McKinsey: Banks in the changing world

Released at: 08:48, 08/11/2018

McKinsey: Banks in the changing world

Photo: Duc Anh

Global management consultants release latest review on global banking industry.

by Doanh Doanh

McKinsey released its eighth annual review of the global banking industry on November 7, “New rules for an old game: Banks in the changing world of financial intermediation”, based on data and insights from Panorama, McKinsey’s proprietary banking research arm, as well as the experience of clients and practitioners from all over the world.

Since the financial crisis, the global banking industry and financial regulators have worked in tandem to move the financial system to a solid grounding with a higher level of safety. The Global Tier 1 capital ratio - one measure of banking system safety - increased from 9.8 per cent in 2007 to 13.2 per cent in 2017. Other measures of risk have improved as well; for example the ratio of tangible equity to tangible assets, which increased from 4.6 per cent in 2010 to 6.2 per cent in 2017.

However, growth in the banking industry continues to be muted. Industry revenues grew at 2 per cent per year over the last five years; significantly below the historical annual growth of 5 to 6 per cent.

Furthermore, global banking return on equity (ROE) has hovered in a narrow range of between 8 and 9 per cent since 2012. McKinsey found significant geographical variance. Banks in both the UK and Western Europe increased their ROEs significantly, whereas their counterparts in the US and Japan registered declines.

Emerging markets are beginning to falter. In 2017, the price-to-book ratio of developed-market banks overtook that of emerging market banks for the first time in 14 years.

However, the banking sector’s price-to-book ratio was consistently lower than that of every other major sector over the 2012-17 period, trailing even relatively sluggish industries such as utilities, energy, and materials. This difference persists even when other valuation multiples, such as price-to-earnings ratios, are compared.

At the heart of the report is McKinsey’s new analysis (sizing and mapping) of the global financial intermediation system - the system that stores, transfers, lends, invests, and risk manages roughly $260 trillion in funds. The revenue pool associated with intermediation - the vast majority of which is captured by banks - was roughly $5 trillion in 2017, or approximately 190 basis points. As recently as 2011, the average was approximately 230 basis points. The report explores how this revenue pool could evolve over time.

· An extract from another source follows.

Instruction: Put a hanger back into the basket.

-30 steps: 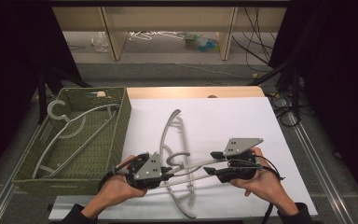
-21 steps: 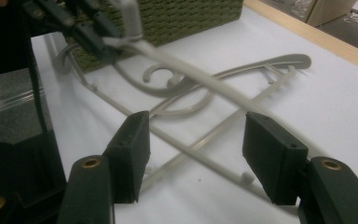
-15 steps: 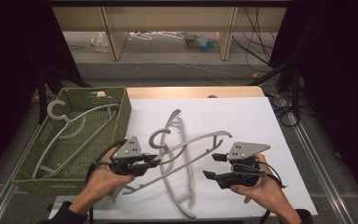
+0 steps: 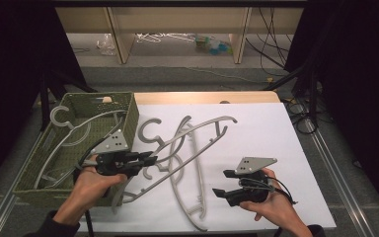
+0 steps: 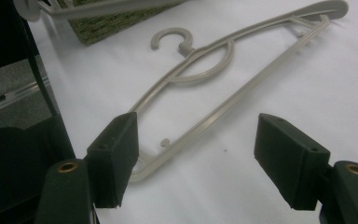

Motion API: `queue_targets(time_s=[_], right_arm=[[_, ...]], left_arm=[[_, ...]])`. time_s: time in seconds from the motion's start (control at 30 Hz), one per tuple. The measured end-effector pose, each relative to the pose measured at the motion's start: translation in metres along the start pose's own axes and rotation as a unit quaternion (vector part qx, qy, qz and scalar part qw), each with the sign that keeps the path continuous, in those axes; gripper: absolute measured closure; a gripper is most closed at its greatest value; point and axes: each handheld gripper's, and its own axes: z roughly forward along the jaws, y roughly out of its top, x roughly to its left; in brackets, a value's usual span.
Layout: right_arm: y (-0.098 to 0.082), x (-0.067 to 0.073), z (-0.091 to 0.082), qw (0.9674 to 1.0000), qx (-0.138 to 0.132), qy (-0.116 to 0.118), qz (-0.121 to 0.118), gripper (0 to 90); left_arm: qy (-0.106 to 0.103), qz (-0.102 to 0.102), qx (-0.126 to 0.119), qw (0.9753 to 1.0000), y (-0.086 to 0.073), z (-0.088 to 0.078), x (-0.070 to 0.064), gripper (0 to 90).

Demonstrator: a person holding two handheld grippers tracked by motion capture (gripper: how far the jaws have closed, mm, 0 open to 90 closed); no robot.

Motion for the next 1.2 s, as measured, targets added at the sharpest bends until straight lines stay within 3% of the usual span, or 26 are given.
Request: queue_targets(time_s=[0.1,0.23,0.33,0.37,0.6,0.67,0.7,0.97,1.07,1.1,1.13,1.17,1.2], right_arm=[[-0.001,0.001,0.001,1.0,0.005,0.005,0.0,31.7],[-0.001,0.001,0.002,1.0,0.004,0.004,-0.002,31.8],[-0.002,0.0,0.002,0.9999,0.006,0.008,-0.005,31.8],[-0.002,0.0,0.002,0.9999,0.008,0.008,-0.003,31.8],[-0.004,0.0,0.003,0.9999,0.011,0.008,-0.002,32.3],[-0.003,0.0,0.004,0.9999,0.012,0.007,-0.001,32.3],[-0.004,0.0,0.004,0.9999,0.011,0.006,-0.001,32.3],[-0.005,-0.001,0.006,0.9999,0.014,0.009,0.004,30.4],[-0.006,0.0,0.007,0.9998,0.016,0.004,0.01,28.1],[-0.006,0.0,0.007,0.9998,0.017,0.003,0.011,27.6],[-0.006,0.0,0.008,0.9998,0.016,0.004,0.008,27.5],[-0.006,0.0,0.008,0.9998,0.016,0.004,0.008,27.5],[-0.006,0.0,0.008,0.9998,0.018,0.006,0.008,27.5]], left_arm=[[0.009,0.002,0.001,1.0,0.006,-0.007,-0.001,79.2],[0.013,0.022,-0.009,0.9996,0.02,-0.023,-0.002,79.2],[0.025,0.018,-0.011,0.9995,0.027,-0.035,-0.001,79.2],[0.027,0.024,-0.011,0.9993,0.028,-0.039,0.001,79.2],[0.062,0.009,-0.027,0.9977,0.033,-0.066,0.02,79.2],[0.083,0.003,-0.031,0.996,0.032,-0.076,0.031,79.2],[0.093,0.013,-0.036,0.9949,0.032,-0.079,0.035,79.2],[0.124,0.009,-0.047,0.9911,0.031,-0.097,0.059,79.2],[0.143,0.012,-0.049,0.9885,0.03,-0.104,0.07,79.2],[0.149,0.0,-0.044,0.9879,0.029,-0.106,0.071,79.2],[0.15,0.014,-0.049,0.9875,0.029,-0.107,0.077,79.2],[0.16,0.0,-0.044,0.9862,0.028,-0.109,0.079,79.2],[0.169,0.001,-0.042,0.9847,0.026,-0.11,0.082,79.2]])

“We believe the lack of investor faith in the future of banking is tied, at least in part, to doubts about whether banks can maintain their historical dominance of the financial intermediation system,” said Mr. Miklos Dietz, report author and McKinsey senior partner. “The report looks at the two forces - technological (and data) innovation and shifts in the regulatory and broader socio-political environment - that are reshaping the market structure of financial intermediation and the role of banks in this system. These dual forces are opening great swaths of this financial intermediation system to new entrants, including other large financial institutions, specialist finance providers, and technology firms.”

A number of case studies are detailed in the report (cash equities, Swedish consumer finance, and Chinese payments) to illustrate the shift in market structure already underway as a result of the dual forces mentioned above.

McKinsey sees the current complex and interlocking system of financial intermediation streamlined by the forces of technology and regulation into a simpler system over the coming years, with three layers: Everyday commerce and transactions (for example, deposits, payments, and consumer loans). Intermediation here would be virtually invisible and ultimately embedded into the routine digital lives of customers.

The second layer would comprise of products and services in which relationships and insights are the predominant differentiators (for example, M&As, derivatives structuring, wealth management, and corporate lending). Leaders here will use artificial intelligence to radically enhance, but not entirely replace, human interaction.

The third layer will revolve primarily around business-to-business services where scale will be a key differentiator (for example, parts of sales and trading and standardized portions of wealth and asset management). Institutional intermediation will be heavily automated and provided by efficient technology infrastructure with low costs.

“We believe that the changes coming to the global financial intermediation system will be profound,” said Mr. Rushabh Kapashi, report co-author and McKinsey partner. “However, they do not assume that banks will become irrelevant. For instance, there will always be demand for risk intermediation. The question is whether banks will be disintermediated, disaggregated, or commoditized, or whether they can maintain and expand their role in intermediation. Our report outlines a number of strategic choices that banks can make to thrive in this new world of financial intermediation.”

McKinsey & Company is a global management consulting firm deeply committed to helping institutions in the private, public and social sectors achieve lasting success. For 90 years, the firm’s primary objective has been to serve as clients’ most trusted external advisor. With consultants in over 120 cities in more than 60 countries, across industries and functions, McKinsey brings unparalleled expertise to clients anywhere in the world. The firm works closely with teams at all levels of an organization to shape winning strategies, mobilize for change, build capabilities, and drive successful execution.

Regional highlights for Vietnam include:

  • Despite a moderate deterioration in revenue margin, risk cost and cost efficiency, ROE moved upwards due to an increase in other items and leverage.
  • The price-to-book is higher than emerging market counterparts while the valuation gap is marginally lower than the global average.

Other global / regional insights:

  • Global banking return on equity (ROE) has typically hovered in a narrow range between approximately 8 and 9 per cent since 2012.
  • Banks in both the UK and Western Europe increased their ROEs significantly whereas their counterparts in the US and Japan registered declines.
  • Emerging markets are beginning to falter. In 2017, the price-to-book ratio of developed-market banks overtook that of emerging market banks for the first time in 14 years.
  • In China, soaring internet and e-commerce penetration has enabled tech giants such as Alibaba, Tencent, Ping An, and Baidu to muscle in on this attractive market, particularly in retail payments. Technology firms grew their market share in Chinese retail payments to almost 50 per cent in 2017, up from just 5 per cent in 2012.